Finding: Ageism affects cancer survival

March 21, 2003

Ageism could be affecting the survival rate of lung cancer patients in Britain, which is well below the European average, according to researchers from London, writes Natasha Gilbert.

In a study published in the journal Age and Aging , Michael Peake from the Clinical Effectiveness and Evaluation Unit at the Royal College of Physicians and his team found that poor survival in older patients was a result of undertreatment.

Surgery is the best chance of beating the cancer, and many doctors claim that post-operative survival is independent of age. But of 1,652 patients, 15 per cent of those aged 75 years and over underwent surgery compared with 37 per cent of those aged 65 years and under, the researchers report.

Patients in the older age group were also 50 per cent more likely to die within six months of diagnosis than their younger counterparts.

The study, the first to take into account non-cancer causes of death, stage of cancer and fitness of patients, says these disparities cannot be explained by the conscious exclusion of those too ill to benefit from treatment.

Jesme Baird of the Roy Castle Lung Cancer Foundation said: "The decision to operate should be based on how fit and healthy patients are and not on age."

The average age of British patients is 69 years old. Dr Peake said he was certain that low surgery rates in older patients contributed to the UK's historically poor survival rate.

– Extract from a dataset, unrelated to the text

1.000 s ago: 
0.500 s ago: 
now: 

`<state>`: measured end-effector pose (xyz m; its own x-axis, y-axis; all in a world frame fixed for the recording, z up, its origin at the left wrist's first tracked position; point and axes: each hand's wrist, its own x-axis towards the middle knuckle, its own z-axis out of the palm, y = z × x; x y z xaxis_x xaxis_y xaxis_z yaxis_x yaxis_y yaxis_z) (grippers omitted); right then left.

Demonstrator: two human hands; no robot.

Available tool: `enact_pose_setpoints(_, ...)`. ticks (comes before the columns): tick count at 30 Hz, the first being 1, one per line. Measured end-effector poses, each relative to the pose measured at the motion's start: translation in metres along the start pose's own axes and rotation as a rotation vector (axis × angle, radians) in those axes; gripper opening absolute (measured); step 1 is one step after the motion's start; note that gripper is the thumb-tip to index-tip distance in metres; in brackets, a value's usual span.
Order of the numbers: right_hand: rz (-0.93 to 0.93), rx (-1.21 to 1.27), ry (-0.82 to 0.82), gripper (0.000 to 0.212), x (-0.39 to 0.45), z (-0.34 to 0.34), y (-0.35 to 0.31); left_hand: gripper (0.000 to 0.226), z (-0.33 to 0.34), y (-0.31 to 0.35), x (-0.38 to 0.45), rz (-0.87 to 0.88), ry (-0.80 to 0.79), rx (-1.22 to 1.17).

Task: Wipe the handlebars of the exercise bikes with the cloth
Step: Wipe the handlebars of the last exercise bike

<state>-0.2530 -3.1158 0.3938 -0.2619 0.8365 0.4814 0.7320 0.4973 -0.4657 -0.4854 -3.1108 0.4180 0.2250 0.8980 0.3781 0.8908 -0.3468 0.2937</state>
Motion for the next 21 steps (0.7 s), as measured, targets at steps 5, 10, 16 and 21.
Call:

Dr Baird agreed. "More elderly patients need to be treated if the UK is to meet the European average," he said.

Dr Peake said he suspected that the root cause of this discrimination lay with a general level of "nihilism" among some doctors who swayed patients against treatment, as well as an inaccessibility of experts to older patients.

"They are seen in elderly medicine departments and not referred," he said.

"This is compounded by a shortage of specialist thoracic surgeons and a concern that operating on additional older patients will adversely affect survival figures."